What you need to do:
Only lines holding the word "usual" should be copied from the material.
****************
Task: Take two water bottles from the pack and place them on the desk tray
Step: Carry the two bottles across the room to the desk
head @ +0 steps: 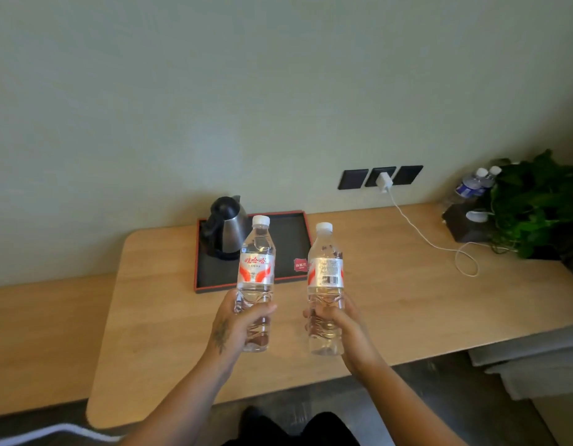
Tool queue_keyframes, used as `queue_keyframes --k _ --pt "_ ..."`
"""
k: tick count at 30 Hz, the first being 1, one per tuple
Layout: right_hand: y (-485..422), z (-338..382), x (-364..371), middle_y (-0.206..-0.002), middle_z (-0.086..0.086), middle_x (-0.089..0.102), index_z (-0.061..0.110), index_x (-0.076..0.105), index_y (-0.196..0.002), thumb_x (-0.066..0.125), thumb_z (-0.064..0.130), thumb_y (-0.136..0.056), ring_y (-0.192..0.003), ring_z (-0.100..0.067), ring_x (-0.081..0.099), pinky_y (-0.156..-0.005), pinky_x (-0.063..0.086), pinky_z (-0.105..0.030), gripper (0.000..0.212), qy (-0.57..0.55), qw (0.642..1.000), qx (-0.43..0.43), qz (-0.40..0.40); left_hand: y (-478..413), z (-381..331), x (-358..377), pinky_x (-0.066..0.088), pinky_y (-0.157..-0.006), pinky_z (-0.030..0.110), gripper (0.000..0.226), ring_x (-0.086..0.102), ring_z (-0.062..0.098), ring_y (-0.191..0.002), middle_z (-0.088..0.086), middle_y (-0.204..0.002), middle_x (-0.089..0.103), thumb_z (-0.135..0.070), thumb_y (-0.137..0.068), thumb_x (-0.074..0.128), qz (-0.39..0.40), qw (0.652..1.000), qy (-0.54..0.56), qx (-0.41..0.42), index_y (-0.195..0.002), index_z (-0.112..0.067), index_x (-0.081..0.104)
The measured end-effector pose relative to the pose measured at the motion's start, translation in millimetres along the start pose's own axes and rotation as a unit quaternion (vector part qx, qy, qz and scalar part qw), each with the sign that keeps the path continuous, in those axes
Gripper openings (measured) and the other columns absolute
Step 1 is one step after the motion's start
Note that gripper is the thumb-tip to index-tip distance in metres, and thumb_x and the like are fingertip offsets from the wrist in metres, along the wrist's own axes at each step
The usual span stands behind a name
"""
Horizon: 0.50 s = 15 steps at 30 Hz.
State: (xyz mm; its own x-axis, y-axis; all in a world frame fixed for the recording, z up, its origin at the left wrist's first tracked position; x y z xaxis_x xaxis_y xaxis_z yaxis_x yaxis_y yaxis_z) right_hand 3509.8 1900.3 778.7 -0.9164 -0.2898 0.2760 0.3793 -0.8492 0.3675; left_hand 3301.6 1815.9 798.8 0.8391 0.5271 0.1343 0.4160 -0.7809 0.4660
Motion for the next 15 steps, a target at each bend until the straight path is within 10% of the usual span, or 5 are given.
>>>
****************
Expected answer:
The usual span stands behind a name
Motion for the next 15 steps, a target at each bend until the straight path is within 10% of the usual span, or 5 are given.

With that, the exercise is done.